Ray LaHood’s blog

http://fastlane.dot.gov/ — it doesn’t have many comments… but of course they’re moderated.  So, perhaps if I wrote a gushy complimentary one… but I didn’t.

Dang it, when I copied the address to the blog I deleted the “copy” to what I posted.   However, it was a trimmed version of this:


Mr. LaHood,


You’re from Illinois, and you seem to care about developing an infrastructure and culture that includes vehicles other than cars. You also have often spoken of the hazards of distracted driving.


Yet, here in your home state, despite laws enacted expressly to help this, we’re going backwards.


Cindy and David Combs were a couple in town that everybody knew. She was blind; he is developmentally delayed. They used their tandem for transportation.


Monday, March 7, a driver who ‘may have been reading a map’ essentially wiped them off a wide, open road with all kinds of room for passing at 4:30 in the afternoon, and David and Cindy ride a huge tandem with more flags and reflectors and lights than Carter has pills.


Our whole community is in shock.

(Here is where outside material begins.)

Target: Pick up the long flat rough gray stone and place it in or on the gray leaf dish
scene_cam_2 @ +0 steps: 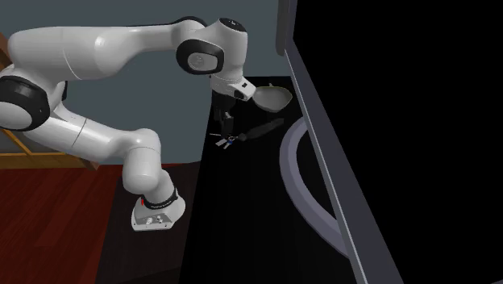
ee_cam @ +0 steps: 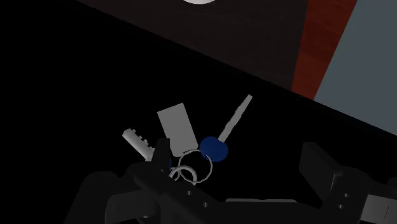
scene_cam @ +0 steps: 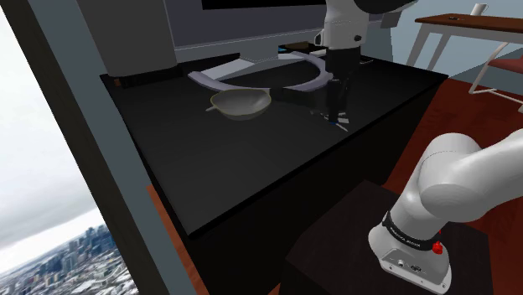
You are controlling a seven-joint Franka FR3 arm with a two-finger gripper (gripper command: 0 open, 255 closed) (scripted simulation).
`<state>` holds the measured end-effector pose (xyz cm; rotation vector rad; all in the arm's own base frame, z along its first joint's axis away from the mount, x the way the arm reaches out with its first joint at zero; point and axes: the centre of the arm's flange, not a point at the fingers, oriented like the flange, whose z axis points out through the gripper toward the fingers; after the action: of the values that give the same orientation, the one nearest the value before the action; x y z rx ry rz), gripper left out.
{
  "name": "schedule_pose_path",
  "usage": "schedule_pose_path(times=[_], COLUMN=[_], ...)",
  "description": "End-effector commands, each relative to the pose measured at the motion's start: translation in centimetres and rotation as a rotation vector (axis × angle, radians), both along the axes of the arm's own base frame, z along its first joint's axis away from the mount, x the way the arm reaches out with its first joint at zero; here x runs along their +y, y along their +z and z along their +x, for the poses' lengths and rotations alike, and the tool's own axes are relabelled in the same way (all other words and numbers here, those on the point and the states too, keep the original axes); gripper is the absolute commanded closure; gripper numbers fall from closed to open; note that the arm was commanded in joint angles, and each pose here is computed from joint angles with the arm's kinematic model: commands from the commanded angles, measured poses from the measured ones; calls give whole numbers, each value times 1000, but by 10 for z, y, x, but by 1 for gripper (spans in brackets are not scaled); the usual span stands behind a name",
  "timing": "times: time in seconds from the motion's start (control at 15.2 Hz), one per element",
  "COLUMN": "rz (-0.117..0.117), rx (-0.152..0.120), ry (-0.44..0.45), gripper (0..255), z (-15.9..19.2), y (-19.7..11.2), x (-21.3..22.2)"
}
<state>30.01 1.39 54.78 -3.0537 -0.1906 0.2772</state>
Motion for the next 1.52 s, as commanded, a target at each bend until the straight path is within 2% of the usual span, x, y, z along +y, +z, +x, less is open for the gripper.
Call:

See


and http://www.news-gazette.com/news/courts-police-and-fire/2011-03-09/couple-hit-motorist-maintained-independence-spite-disabilitie – at least that second one, to see their picture. (As I write, David is still in critical condition, back in ICU with internal injuries and broken bones.)


Yet, our state’s attorney has said that our new 3-foot law, because it includes the word “reckless,” demands “wanton and willful” recklessness. As with Matt Wilhelm, who was killed by a young lady who’d already had a string of speeding and reckless driving tickets but still had her license, and was downloading ringtones when she struck Matt with the driver’s side of the car, it looks like this will be another “petty offense” charge.


And, of course, I could add more injuries and deaths to this list.


We’re all pretty disgusted.


I can understand how in the past cases were not won with similar evidence. However, the public is now completely aware of the dangers of distracted driving.


We don’t want revenge – we know there’s no way to get the lost lives back. Still, drivers should bear ****some**** fragment of responsibility for their carnage.


We have this new law… so it seems you might get somewhere with drivers who verbally harass you as well as physically try to shove you off the road — IF you have them on film, and have an ironclad case… and of course don’t count on getting too far. (This happened last summer.)

If you’re dead, though, forget it.   That’s not “reckless.”   That’s not ‘willful and wanton.”   What is???

I looked up “reckless.”  What is cited as an example is: drives over an incline in the road, such as a railroad crossing, with the intent of making the vehicle airborne.

So.   Drive fast over RR tracks:  reckless.

Essentially, yielding to an impulse and deciding that’s more important than safety, eh?

Isn’t that ***exactly*** what distracted driving is?

But no, here in Illinois, if you drive at excessive speed with your eyes closed, essentially:    Failure to reduce speed to avoid an accident. Petty offense.

Is there anything we can do ? It seems like the law was passed to make politicians look good. All your talk – can you back it up with anything?

Or… will a driver who injures somebody have the incentive to make sure their victims are dead?

One response to “Ray LaHood’s blog

  1. Actually, I think the law was passed so that cycling advocates could claim to be doing something.